There are quite a few R functions/packages for calculating moving averages. The purpose of this article is to compare a bunch of them and see which is fastest.
Here are the 10 functions I’ll be looking at, in alphabetical order (Disclaimer: the accelerometry package is mine).
First, here is the syntax for each function:
# Sample 1,000 values from Poisson(3)
set.seed(1)
x <- rpois(n = 1000, lambda = 3)
# Calculate 5-unit moving average using each of the functions
width <- 5
y.filter <- filter(x = x, filter = rep(1, width)) / width
y.filter <- y.filter[! is.na(y.filter)]
library("forecast")
y.ma <- ma(x = x, order = width)
y.ma <- y.ma[! is.na(y.ma)]
library("pracma")
y.movavg <- movavg(x = x, n = width, type = "s")

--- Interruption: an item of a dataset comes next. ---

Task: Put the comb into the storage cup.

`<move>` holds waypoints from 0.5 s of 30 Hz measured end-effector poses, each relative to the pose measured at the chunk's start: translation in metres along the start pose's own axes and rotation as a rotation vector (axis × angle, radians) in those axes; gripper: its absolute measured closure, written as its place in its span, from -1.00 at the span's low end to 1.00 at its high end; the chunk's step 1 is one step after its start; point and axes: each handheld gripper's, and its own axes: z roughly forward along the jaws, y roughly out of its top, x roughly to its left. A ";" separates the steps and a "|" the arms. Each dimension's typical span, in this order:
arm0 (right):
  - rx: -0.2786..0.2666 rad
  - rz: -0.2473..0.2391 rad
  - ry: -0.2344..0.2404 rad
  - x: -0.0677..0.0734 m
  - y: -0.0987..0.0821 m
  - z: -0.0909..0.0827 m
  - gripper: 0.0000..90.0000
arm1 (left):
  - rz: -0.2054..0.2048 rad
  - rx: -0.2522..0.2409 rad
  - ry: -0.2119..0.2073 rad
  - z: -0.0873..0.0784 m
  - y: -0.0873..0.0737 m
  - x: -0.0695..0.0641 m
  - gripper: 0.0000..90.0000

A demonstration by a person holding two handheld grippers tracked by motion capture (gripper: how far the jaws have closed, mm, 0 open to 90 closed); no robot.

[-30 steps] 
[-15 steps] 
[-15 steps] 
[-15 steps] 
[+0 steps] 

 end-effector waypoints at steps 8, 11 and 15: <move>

y.movavg <- y.movavg[-c(1: (width - 1))]
library("accelerometry")
y.movingaves <- movingaves(x = x, window = width)
library("RcppRoll")
y.roll_mean <- roll_mean(x = x, n = width)
library("zoo")
y.rollapply <- rollapply(data = x, width = width, FUN = mean)
y.rollmean <- rollmean(x = x, k = width)
library("caTools")
y.runmean <- runmean(x = x, k = width, endrule = "trim")
library("TTR")
y.runMean <- runMean(x = x, n = width)
y.runMean <- y.runMean[! is.na(y.runMean)]
y.SMA <- SMA(x = x, n = width)
y.SMA <- y.SMA[! is.na(y.SMA)]
There were some minor differences among functions, i.e. whether they have extra NA’s in front or back, but I took care of that in the above code. All methods indeed give the same results:
# Combine all of the moving average vectors into a matrix
y.all <- cbind(y.filter, y.ma, y.movavg, y.movingaves, y.roll_mean,
y.rollapply, y.rollmean, y.runmean, y.runMean, y.SMA)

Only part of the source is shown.